Reflecting this younger age structure of visible minority populations, diversity should continue to be concentrated within the population under 65 years of age in the coming decades (Chart 9). Thus, the proportion of visible minority persons would reach respectively 36%, 36% and 30% within the populations aged 0 to 14, 15 to 44, and 45 to 64 by 2031. It would remain lower beyond age 65, at 18%. However, the proportion would rise sharply in all age groups.
The projections made also show which visible minority groups could continue, over the next two decades, to exhibit the largest changes (Table 4).
In 2031, the South Asians and the Chinese should still, as in 2006, be the largest visible minority groups. Approximately 1.3 million South Asians had settled in Canada by 2006; their population could more than double during the next two decades, reaching between 3.2 million and 4.1 million by 2031 according to the scenarios analysed here. The Chinese population, for its part, could go from 1.3 million in 2006 to between 2.4 million and 3.0 million in 2031.

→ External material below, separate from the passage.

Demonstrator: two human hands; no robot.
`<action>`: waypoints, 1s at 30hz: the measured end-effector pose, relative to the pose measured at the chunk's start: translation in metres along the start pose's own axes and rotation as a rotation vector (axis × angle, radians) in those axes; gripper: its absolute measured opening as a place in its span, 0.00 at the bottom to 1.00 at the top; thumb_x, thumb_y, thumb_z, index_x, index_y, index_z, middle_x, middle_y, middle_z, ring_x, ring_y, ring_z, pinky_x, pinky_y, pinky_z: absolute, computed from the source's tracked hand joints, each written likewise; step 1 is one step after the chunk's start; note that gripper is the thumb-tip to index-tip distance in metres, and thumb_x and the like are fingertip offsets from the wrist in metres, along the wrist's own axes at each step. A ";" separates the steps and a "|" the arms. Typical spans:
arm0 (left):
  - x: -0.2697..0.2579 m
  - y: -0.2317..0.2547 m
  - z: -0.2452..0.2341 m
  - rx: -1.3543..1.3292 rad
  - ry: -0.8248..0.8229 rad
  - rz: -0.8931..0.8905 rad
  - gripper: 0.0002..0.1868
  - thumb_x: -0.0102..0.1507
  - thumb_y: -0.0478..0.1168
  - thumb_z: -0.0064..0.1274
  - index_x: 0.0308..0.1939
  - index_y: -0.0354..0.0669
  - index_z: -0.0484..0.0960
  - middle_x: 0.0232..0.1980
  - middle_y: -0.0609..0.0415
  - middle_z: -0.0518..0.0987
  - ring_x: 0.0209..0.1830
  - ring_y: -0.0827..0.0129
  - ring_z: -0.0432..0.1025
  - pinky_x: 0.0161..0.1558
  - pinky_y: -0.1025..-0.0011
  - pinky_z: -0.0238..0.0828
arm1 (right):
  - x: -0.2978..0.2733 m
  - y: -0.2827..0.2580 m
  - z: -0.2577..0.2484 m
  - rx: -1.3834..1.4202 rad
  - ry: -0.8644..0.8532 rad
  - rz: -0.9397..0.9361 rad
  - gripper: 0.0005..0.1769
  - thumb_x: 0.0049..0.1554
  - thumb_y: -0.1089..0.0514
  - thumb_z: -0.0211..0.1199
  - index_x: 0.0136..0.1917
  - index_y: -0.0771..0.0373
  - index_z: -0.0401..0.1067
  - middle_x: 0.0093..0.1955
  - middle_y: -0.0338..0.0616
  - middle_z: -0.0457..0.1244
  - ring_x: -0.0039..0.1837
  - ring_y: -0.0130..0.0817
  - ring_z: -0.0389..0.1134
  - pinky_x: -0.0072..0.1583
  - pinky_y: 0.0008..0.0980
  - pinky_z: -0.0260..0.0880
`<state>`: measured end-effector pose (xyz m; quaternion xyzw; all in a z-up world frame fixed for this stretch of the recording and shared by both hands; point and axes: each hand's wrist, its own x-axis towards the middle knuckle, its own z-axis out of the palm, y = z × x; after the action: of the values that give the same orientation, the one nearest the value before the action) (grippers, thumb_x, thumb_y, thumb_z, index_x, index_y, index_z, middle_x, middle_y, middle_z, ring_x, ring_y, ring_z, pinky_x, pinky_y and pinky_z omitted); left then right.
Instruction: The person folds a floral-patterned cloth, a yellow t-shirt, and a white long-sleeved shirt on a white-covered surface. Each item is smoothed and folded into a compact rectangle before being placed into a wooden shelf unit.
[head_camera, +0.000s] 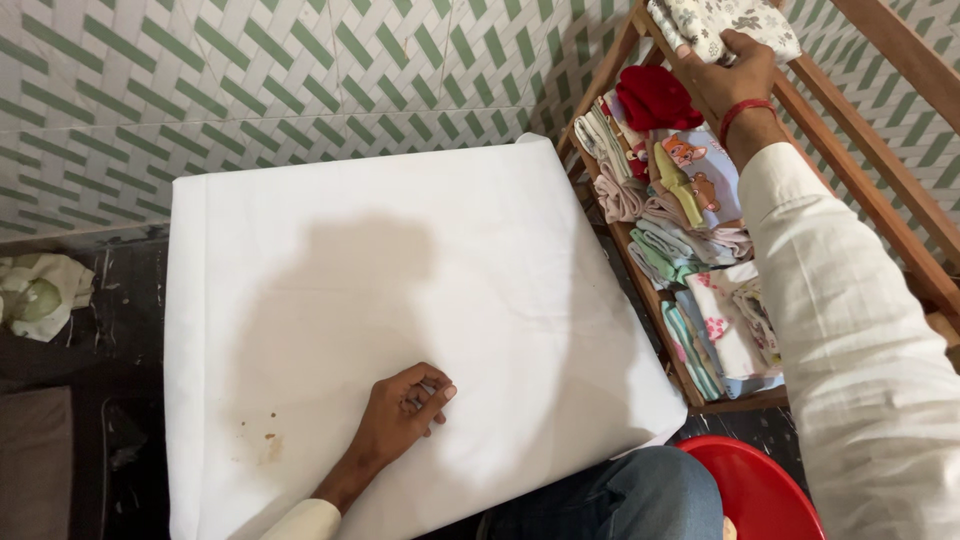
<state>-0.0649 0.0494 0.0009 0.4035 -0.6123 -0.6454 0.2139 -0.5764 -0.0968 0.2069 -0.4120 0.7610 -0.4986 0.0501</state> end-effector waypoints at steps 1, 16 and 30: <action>0.000 0.000 0.000 -0.005 0.000 -0.009 0.10 0.63 0.42 0.59 0.39 0.38 0.83 0.36 0.54 0.84 0.26 0.73 0.79 0.23 0.74 0.73 | -0.001 0.003 -0.002 -0.035 -0.004 -0.089 0.36 0.57 0.52 0.76 0.70 0.73 0.66 0.55 0.54 0.70 0.52 0.35 0.74 0.49 0.29 0.76; -0.003 -0.005 0.001 0.044 -0.003 0.047 0.11 0.64 0.44 0.58 0.41 0.39 0.83 0.36 0.55 0.83 0.29 0.72 0.80 0.26 0.74 0.76 | -0.189 -0.008 -0.006 -0.250 0.041 -0.576 0.37 0.64 0.58 0.69 0.82 0.63 0.59 0.84 0.58 0.50 0.86 0.54 0.49 0.84 0.54 0.52; -0.031 -0.025 0.020 0.239 0.153 0.367 0.10 0.62 0.40 0.60 0.46 0.42 0.85 0.45 0.54 0.85 0.40 0.68 0.79 0.41 0.70 0.77 | -0.500 0.061 -0.149 0.032 0.007 0.081 0.11 0.61 0.63 0.62 0.57 0.62 0.80 0.54 0.39 0.73 0.49 0.23 0.73 0.48 0.25 0.74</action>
<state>-0.0571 0.0899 -0.0164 0.3556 -0.7294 -0.4861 0.3243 -0.3566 0.3584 0.0652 -0.3782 0.7693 -0.5095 0.0743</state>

One person belonging to a visible minority groups in four (25%) was South Asian in 2006; that proportion could rise to approximately 28% in 2031. The proportion of Chinese persons would evolve differently, declining from 24% to approximately 21% between 2006 and 2031, even though the contribution of immigration would be similar to that of South Asians. The reason for this is that unlike South Asian women, Chinese women have one of the lowest fertility rates in Canada. Another, less important factor, is that persons born in China have a higher propensity to emigrate than South Asians.

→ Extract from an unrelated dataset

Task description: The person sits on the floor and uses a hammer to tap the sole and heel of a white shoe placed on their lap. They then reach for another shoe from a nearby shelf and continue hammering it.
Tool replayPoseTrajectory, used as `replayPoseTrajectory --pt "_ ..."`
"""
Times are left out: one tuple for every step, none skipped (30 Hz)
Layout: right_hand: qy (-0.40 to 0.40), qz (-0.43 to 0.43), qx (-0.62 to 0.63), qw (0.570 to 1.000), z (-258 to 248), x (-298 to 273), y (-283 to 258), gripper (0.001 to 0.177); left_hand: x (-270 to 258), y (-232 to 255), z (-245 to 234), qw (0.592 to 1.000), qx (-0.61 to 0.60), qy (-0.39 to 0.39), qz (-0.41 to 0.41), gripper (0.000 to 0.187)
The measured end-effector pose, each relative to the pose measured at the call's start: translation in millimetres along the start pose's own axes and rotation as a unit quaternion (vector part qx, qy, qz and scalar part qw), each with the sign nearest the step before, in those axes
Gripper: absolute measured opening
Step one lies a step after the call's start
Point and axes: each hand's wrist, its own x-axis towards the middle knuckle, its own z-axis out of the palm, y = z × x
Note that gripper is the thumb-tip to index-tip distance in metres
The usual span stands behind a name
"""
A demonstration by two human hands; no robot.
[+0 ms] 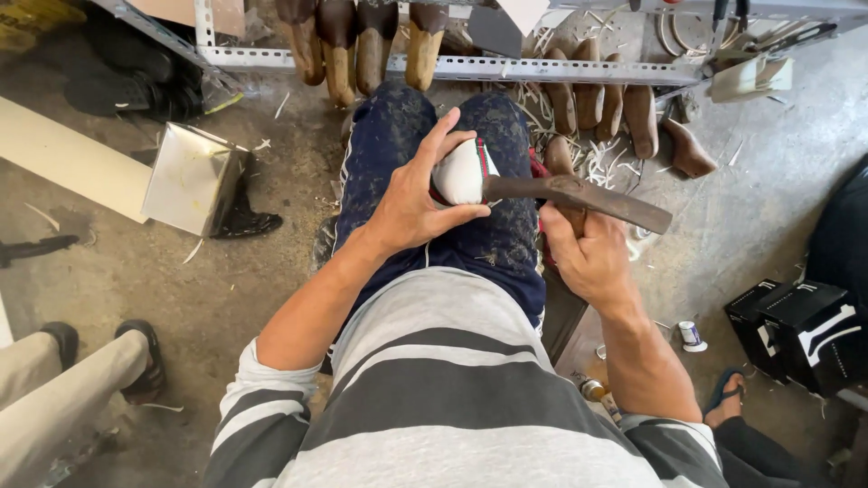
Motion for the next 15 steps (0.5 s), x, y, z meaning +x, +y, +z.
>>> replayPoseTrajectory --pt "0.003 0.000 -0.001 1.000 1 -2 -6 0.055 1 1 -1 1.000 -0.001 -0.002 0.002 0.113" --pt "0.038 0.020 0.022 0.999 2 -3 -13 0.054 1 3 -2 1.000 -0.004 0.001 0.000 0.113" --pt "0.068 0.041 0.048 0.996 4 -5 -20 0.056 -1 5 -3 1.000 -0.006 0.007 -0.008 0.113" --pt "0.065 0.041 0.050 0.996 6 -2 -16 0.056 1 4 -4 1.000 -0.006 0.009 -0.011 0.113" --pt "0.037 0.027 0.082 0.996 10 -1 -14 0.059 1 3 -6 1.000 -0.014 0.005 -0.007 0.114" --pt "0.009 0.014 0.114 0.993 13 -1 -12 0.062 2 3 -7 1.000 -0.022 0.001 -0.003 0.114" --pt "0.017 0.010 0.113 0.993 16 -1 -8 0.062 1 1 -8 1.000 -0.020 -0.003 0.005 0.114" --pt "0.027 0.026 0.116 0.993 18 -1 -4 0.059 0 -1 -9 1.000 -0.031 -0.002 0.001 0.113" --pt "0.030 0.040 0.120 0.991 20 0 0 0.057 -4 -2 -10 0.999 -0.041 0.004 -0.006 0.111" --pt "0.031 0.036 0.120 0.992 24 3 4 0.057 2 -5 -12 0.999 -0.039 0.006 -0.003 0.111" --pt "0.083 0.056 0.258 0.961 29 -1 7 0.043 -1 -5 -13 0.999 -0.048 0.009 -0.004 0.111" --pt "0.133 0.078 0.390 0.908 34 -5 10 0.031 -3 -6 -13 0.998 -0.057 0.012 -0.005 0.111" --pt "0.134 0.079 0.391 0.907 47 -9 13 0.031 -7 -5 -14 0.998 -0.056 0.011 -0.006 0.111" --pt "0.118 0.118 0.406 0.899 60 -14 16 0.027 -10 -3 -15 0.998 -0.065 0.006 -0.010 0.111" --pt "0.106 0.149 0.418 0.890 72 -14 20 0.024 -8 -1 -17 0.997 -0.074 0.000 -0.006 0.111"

Canada's Black and Filipino populations, which were the third and fourth largest groups in 2006, could also double in size in the next 25 years. According to the scenarios selected, the Black population could rise to between 1.6 million and 2.0 million in 2031 and the Filipino population, to between 908,000 and 1.1 million. However, the proportion that these groups taken together would represent within the visible minority population would diminish slightly, from 24% to 22%.
The Arabs and West Asians4 stand out in that these are the groups that could increase the most rapidly between 2006 and 2031. While their numbers were relatively modest in 2006 (276,000 Arabs and 164,000 West Asians), they could more than triple in the next 25 years. Canada's Arab population could thus number between 806,000 and 1.1 million in 2031, and the West Asian population between 457,000 and 592,000.
This growth is largely attributable to a sustained immigration of these two groups in the selected scenarios, and to higher fertility in the case of the Arabs. The latter have the highest fertility of any visible minority group in Canada, ahead of the South Asians.
The population having a non-Christian religious denomination could double by 2031
It is important to note that the 2006 Census, on which these projections are based, had no question on religious denomination. The projections for this variable reflecting ethnocultural diversity were therefore based on the 2001 Census (see Box 1). Since they are based on less recent data, the analysis of the results from the projections on religious denomination should be interpreted with caution.
Between 1981 and 2006, the population having a non-Christian religion (persons with no religion are not counted in this group) increased substantially, going from 616,000 to 2.5 million. According to the projection results, this population could more than double in the next 25 years to between 5.3 million and 6.8 million in 2031 (Table 5). From 8% of the population in 2006, the proportion of persons having a non-Christian religious denomination could rise to 14% in 2031, or approximately one person in seven.
Within the population having a non-Christian religious denomination, one person in two (48%) could be Muslim in 2031, whereas the corresponding proportion in 2006 was only 35%. All religions combined, it is the Muslim population that could show the greatest increase between 2006 and 2031, with its numbers tripling during this period. This increase is mainly due to two factors: the composition of immigration in the scenarios selected, and higher fertility than for other groups.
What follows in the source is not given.